The primary objective of the Institute of Diabetes and Regeneration Research (IDR) is to develop regenerative therapeutic approaches to treat diabetes mellitus. We provide an international environment and stimulating atmosphere in an institute dealing with various aspects of beta cell biology.
Diabetes mellitus is a complex and multifactorial disease characterized by progressive loss or dysfunction of the insulin-producing beta cells in the pancreas. Up to now, no treatments can stop or reverse the progression of the disease except bariatric surgery and islet transplantation1. Therefore, novel therapies need to be developed to protect or regenerate functional beta cell mass. Promising new approaches include triggering endogenous beta cell regeneration by i.e. stimulating beta cell replication and replacing lost cells by human pluripotent stem cell-derived beta cells2. The early postnatal phase of life is critical for the establishment of the functional beta cell mass as i) beta cells are newly formed by neogenesis from progenitors and replication, ii) beta cells functionally mature and iii) beta cell heterogeneity is established3. From studies in rodents, it is known that functional maturation of beta cells is accompanied by changes in beta cell metabolism i.e. amino acid deprivation and decreased ROS production, by morphogenetic (new niche signals) and dietary changes. However, the translation of rodent research into human islet (patho)physiology is not straight forward due to species differences preventing the development of new therapies. Pig is a large animal model with a long lifespan that shares physiological similarities to human, and is thus a better model system for clinical translation compared to rodent animal models1.
Deciphering mechanisms of pancreatic beta cell formation in a large animal model
In this project, we will use pig models (in collaboration with E. Wolf, LMU Munich) to decipher the mechanisms that govern beta cell mass expansion and beta cell maturation during the early postnatal phase to identify targets for new therapeutic approaches.

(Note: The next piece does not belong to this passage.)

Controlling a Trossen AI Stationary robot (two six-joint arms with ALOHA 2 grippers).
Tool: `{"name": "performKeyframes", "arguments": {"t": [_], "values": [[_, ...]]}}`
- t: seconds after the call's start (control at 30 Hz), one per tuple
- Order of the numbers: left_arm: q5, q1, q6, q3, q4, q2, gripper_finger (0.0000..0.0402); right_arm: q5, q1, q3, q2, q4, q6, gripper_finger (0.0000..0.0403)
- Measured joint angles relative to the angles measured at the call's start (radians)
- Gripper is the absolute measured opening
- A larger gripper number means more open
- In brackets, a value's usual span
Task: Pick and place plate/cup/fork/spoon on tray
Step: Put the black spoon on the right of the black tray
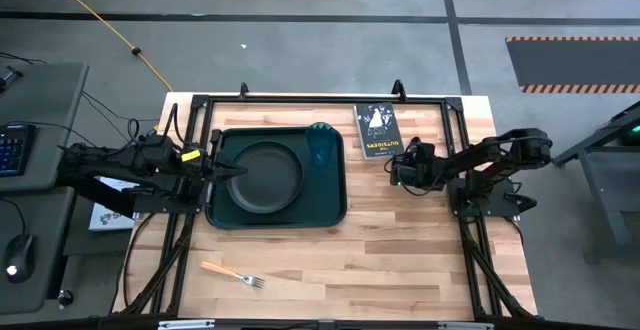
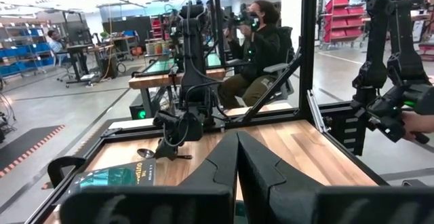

In a collaboration with the MacDonald lab at the Alberta Diabetes Institute we will compare postnatal human and pig islets.
The proposed project aims to:
i) define the spatiotemporal transcriptional and morphogenetic dynamics of porcine pancreatic islet cells.
ii) reconstruct a trajectory for beta cell maturation to reveal maturation-associated changes in gene expression.
iii) dissect cell-cell interactions in the islet that potentially affect functional beta cell states/ beta cell heterogeneity.
The PhD candidate will work with mouse, pig and human models and employ cutting edge technologies, such as single-cell RNA/ATAC sequencing, spatial transcriptomics, bioinformatics (in collaboration with F. Theis, ICB, HMGU), 3D organoids, high-resolution imaging, CRISPR/Cas9 genome editing and phenotype analysis in vitro and in vivo.
- Bakhti, M., Böttcher, A. & Lickert, H. Modelling the endocrine pancreas in health and disease. Nature Reviews Endocrinology (2019)doi:10.1038/s41574-018-0132-z.
- Tritschler, S., Theis, F. J., Lickert, H. & Böttcher, A. Systematic single-cell analysis provides new insights into heterogeneity and plasticity of the pancreas. Molecular Metabolism (2017) doi:10.1016/j.molmet.2017.06.021.
- Roscioni, S. S., Migliorini, A., Gegg, M. & Lickert, H. Impact of islet architecture on β-cell heterogeneity, plasticity and function. Nature Reviews Endocrinology (2016) doi:10.1038/nrendo.2016.147.